When we on the left are told that we have to try and understand where the angry right-wingers are coming from, often where they’re coming from is “Every time I see a commercial it’s got a mixed race couple in it and I can’t stand it.” To my privileged, hopefully progressive ears, this isn’t worlds away from “Every time I open an email there’s a ‘he/him’ in the footer and I can’t stand it.” and my sympathy is definitely somewhere else.

Like the word “Carol”.

You are correct about people living in different environments.

I eat out infrequently, but the only instance I can recall of waitstaff asking me about food allergies was at an uber-fancy/expensive restaurant with a multi-course fixed menu. Other than that, at most, there might be a small mention printed on the menu.

And it is exceedingly infrequent - almost never - that I have people specify their pronouns either in personal or business life. If anyone does, I do my best to use their preferred pronouns. But to specify one’s pronouns consistently sorta comes across as virtue signaling.

What state is that? I can’t remember ever being asked that in any restaurant in Los Angeles or NYC, two cities you may think would be the ones to do that.

Add me to the list of people who have never encountered this and are surprised that it would be the law somewhere.

I looked up the law, and it only requires a note on the menu to tell the server if you have an allergy. It has nonetheless become extremely common for the server to ask me.

(And also i prefer not to say exactly where i live. But yes, i live in very blue territory.)

This encapsulates one of the assumptions that bothers me.

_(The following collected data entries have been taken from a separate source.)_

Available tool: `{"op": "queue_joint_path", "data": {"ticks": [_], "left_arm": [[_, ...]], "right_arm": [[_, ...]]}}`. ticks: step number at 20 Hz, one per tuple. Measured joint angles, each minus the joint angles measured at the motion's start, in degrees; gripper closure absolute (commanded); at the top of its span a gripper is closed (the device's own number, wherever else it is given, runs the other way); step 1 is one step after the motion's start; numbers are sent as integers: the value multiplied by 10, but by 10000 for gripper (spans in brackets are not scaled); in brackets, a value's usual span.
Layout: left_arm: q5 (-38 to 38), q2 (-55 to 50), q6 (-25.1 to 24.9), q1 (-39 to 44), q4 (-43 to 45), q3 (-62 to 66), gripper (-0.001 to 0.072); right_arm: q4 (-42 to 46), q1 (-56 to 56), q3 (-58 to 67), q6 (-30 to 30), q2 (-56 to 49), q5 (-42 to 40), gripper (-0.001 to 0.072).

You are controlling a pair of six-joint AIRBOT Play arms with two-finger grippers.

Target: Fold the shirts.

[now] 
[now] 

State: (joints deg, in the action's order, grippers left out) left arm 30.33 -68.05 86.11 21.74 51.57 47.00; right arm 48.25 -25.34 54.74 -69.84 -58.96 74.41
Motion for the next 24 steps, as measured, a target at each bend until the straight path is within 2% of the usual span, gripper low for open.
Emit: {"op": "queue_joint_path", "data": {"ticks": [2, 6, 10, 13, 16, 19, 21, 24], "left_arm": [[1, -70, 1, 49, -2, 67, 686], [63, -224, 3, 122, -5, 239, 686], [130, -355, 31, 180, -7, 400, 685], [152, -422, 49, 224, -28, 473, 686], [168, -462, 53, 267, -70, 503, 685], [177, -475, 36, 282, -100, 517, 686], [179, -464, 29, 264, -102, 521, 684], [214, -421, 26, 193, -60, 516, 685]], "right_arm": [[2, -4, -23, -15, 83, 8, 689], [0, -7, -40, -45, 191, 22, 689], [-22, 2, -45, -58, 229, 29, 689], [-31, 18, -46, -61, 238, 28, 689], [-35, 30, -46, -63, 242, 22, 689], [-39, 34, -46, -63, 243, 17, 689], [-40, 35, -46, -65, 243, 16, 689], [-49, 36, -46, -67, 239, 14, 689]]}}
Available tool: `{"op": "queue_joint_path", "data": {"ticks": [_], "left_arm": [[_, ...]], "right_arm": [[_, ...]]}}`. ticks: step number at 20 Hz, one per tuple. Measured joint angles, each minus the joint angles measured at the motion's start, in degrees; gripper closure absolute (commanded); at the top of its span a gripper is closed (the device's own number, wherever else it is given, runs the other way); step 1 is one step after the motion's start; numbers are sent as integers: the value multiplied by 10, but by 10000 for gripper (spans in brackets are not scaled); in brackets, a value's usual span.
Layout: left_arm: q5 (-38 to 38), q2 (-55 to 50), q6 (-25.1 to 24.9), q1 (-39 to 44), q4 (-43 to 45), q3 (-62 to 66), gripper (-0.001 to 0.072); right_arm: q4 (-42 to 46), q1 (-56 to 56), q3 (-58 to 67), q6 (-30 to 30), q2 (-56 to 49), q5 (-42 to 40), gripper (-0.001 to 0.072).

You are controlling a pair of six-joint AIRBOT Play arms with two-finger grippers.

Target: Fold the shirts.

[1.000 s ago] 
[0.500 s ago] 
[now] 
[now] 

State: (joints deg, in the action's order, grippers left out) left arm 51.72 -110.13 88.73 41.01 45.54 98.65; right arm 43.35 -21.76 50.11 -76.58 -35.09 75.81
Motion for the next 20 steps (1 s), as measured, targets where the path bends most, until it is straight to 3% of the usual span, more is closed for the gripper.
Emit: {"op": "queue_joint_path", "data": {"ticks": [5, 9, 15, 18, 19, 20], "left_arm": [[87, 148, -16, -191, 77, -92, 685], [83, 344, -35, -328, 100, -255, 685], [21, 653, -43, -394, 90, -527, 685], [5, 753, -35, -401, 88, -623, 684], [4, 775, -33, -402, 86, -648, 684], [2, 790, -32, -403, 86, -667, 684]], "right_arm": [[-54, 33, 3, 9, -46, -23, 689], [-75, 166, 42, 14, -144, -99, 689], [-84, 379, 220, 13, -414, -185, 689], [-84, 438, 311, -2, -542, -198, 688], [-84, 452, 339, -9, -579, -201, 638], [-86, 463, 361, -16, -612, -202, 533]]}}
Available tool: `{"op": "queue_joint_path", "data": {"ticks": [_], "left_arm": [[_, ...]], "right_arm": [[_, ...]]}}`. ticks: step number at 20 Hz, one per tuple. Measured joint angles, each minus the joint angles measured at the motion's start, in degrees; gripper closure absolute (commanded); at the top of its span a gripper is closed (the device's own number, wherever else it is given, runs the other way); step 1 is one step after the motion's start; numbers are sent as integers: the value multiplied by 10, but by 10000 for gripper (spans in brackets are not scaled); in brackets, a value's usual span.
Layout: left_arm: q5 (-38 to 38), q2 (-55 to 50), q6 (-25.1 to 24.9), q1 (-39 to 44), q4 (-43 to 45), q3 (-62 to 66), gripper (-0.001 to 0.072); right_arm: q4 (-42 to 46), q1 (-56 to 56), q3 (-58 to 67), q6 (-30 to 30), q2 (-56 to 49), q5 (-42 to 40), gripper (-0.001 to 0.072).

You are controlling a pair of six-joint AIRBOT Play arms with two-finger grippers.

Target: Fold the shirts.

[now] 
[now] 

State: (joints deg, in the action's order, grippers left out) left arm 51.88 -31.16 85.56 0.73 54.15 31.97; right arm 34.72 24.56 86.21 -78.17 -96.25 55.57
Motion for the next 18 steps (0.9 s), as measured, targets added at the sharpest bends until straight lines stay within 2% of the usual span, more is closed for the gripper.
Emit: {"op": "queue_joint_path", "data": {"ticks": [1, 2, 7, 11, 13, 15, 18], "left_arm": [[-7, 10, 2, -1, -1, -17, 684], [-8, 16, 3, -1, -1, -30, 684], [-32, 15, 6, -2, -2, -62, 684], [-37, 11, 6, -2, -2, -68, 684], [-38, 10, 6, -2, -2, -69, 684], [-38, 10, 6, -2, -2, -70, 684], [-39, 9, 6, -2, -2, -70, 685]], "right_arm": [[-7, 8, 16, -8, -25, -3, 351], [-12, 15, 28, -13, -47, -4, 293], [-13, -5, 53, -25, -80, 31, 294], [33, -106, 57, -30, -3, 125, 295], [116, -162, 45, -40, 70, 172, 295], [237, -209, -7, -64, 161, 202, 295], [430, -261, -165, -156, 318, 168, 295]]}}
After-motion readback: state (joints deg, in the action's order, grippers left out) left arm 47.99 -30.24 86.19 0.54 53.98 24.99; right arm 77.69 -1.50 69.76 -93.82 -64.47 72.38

Yes, they’re telling you your language is ‘wrong,’ in that it’s exclusive or offensive.

No, they’re not telling you how to feel. They’re telling you to learn. If that makes you feel bad, that’s on you.

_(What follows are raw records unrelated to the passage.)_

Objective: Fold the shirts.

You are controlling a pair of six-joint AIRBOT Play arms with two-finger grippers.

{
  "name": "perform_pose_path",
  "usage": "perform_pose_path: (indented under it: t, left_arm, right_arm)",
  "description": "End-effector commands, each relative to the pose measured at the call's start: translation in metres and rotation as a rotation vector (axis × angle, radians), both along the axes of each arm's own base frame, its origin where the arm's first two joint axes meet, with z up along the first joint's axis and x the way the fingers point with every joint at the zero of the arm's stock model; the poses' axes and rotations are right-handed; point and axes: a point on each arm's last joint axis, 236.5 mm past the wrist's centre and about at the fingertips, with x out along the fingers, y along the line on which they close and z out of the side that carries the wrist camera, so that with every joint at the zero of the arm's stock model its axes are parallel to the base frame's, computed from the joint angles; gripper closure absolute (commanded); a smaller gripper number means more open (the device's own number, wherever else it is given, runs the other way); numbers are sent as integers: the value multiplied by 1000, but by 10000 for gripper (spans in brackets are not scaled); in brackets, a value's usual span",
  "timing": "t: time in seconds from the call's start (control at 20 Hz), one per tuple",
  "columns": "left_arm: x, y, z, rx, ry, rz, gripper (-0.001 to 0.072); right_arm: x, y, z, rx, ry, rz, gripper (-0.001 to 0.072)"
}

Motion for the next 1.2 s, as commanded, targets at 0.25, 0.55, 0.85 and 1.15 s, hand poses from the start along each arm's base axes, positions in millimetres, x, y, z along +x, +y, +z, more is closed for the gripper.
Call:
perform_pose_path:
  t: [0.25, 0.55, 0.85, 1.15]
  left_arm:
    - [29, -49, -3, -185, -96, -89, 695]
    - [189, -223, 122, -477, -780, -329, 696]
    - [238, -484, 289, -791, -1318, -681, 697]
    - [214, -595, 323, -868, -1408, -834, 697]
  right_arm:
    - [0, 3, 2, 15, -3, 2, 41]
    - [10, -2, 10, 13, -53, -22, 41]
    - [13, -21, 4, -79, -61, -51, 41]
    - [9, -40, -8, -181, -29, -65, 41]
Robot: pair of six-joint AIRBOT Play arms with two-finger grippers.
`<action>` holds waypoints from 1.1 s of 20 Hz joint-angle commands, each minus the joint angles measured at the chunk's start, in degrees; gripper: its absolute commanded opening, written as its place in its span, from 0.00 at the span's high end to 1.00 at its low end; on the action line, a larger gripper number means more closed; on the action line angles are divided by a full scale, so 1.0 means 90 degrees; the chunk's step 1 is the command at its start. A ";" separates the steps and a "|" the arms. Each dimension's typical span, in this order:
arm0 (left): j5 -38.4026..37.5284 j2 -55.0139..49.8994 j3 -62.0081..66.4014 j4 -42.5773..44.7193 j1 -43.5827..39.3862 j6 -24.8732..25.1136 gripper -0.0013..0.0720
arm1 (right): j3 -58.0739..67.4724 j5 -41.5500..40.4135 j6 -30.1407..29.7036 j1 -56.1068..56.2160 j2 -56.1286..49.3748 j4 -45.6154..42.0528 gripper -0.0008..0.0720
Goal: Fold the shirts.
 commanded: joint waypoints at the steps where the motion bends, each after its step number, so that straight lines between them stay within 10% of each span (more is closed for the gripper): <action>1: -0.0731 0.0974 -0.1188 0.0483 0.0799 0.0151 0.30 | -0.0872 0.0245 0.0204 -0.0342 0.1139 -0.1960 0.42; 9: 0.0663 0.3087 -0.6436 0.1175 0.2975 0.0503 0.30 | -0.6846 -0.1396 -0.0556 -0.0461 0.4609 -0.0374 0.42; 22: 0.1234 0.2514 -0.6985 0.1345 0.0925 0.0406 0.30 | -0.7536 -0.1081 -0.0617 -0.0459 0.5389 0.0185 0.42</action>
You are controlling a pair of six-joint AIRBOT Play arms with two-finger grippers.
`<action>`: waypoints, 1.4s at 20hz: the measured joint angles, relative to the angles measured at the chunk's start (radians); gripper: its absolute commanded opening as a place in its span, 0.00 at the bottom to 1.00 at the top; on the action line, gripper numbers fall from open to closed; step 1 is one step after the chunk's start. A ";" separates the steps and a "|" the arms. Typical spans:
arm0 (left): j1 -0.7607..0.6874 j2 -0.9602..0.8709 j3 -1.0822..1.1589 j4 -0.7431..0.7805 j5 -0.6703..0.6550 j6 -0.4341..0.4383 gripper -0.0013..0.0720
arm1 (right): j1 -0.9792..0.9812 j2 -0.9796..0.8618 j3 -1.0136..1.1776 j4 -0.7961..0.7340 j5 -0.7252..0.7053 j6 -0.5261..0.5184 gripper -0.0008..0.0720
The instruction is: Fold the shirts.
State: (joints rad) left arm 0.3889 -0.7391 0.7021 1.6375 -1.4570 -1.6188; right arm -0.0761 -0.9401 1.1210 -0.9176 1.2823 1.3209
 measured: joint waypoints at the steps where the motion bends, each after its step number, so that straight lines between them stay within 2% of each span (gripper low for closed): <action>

It’s like people saying, “why should I apologize for what my ancestors did?” Um, nobody’s asking you to. But also, what they did was terrible, and it still has repercussions today: that’s what we want you to see. You don’t have to have feelings about it, but it would be nice if you saw it.

I work at a call center. Twice I’ve gotten a caller with an androgynous voice. When one caller gave me a male name, I used sir. She explained that she was a trans woman. I apologized. She said I had no way of knowing. I used female terms for the rest of the call. That’s all that happened.

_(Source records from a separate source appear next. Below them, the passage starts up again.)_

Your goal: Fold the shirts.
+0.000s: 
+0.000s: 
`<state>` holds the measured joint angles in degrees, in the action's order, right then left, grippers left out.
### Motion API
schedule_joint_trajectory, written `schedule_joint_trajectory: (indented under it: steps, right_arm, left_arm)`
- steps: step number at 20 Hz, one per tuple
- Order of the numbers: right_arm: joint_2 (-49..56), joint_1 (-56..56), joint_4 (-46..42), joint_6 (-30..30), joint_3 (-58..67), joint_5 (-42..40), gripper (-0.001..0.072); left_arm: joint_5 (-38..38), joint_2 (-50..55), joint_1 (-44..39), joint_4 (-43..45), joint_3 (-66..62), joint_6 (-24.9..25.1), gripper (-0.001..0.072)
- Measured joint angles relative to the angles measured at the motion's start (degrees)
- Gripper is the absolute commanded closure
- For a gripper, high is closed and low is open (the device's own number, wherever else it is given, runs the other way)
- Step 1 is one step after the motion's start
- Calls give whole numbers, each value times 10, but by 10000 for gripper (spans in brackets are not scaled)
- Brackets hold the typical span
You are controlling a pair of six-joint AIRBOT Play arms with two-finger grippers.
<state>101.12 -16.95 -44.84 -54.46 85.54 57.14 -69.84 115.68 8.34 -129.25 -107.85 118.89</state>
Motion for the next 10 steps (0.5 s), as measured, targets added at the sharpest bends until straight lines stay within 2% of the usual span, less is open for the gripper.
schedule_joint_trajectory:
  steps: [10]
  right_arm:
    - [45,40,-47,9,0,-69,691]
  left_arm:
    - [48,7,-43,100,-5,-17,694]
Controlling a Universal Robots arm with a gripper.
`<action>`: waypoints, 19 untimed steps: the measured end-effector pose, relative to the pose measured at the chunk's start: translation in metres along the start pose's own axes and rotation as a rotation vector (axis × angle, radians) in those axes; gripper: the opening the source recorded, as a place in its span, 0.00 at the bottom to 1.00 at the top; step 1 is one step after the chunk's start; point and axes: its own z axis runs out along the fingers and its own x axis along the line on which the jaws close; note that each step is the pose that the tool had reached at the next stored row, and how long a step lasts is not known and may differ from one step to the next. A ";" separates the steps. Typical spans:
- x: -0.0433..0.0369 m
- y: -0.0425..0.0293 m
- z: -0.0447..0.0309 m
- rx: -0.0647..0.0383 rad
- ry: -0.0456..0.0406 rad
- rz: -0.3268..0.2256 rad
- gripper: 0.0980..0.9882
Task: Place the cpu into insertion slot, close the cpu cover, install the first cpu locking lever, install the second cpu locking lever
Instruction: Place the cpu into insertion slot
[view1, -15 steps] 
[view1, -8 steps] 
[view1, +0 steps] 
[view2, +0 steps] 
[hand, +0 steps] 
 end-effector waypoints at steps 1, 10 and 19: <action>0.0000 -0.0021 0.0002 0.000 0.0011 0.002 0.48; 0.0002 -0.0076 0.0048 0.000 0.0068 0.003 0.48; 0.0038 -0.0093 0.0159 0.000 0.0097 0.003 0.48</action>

I’m a cismale with a beard and I dress like a man and I never get misgendered. However, if I were a transman, or a fairly effeminate-looking straight or gay man, and I dressed more androgynously, but I identified as a man, I might not be annoyed the first few times I was called miss or ma’am, but after a while, I’m sure it would get old.

Not everyone is as muscular, tall, deep-voiced, and amazingly masculine as you and I are – some men look closer to women, wear long hair, and dress more frilly than you and I with our muscle shirts and hairy chests. The hundredth time someone called me “miss”, I might say, hey, look, just because I’m not stereotypically male doesn’t make me a woman, OK??

Or, this is really could be avoided if, when we met for the first time at an industry conference, my name tag said “Pat, he/him”.

I concur. In 2024, people feel free to offer their pronouns so if they don’t I presume they don’t want to provide them.

Thank you! This has been bothering me the whole thread. This whole discussion is a matter of “how I want to be referred to” rather than “how I want to be addressed” (as mis-stated up thread).

I may be unrealistic in my wishes, but my long-term hope is that we drop both “he” and “she” and insist on gender-neutral “they” for everyone. I mean, do we have pronouns to refer to specific races or national origins? No! So why should we for sex/gender? Only because of tradition? Not a good enough reason to propagate the insanity, in my opinion. Just look at all the social awkwardness (the several examples already mentioned) that comes from keeping this practice alive.

Really, the only people who need to care about my sex/gender are my doctor and my potential relationship partner. Everyone else should just look at me as a person, without trying to imagine what’s in my underwear!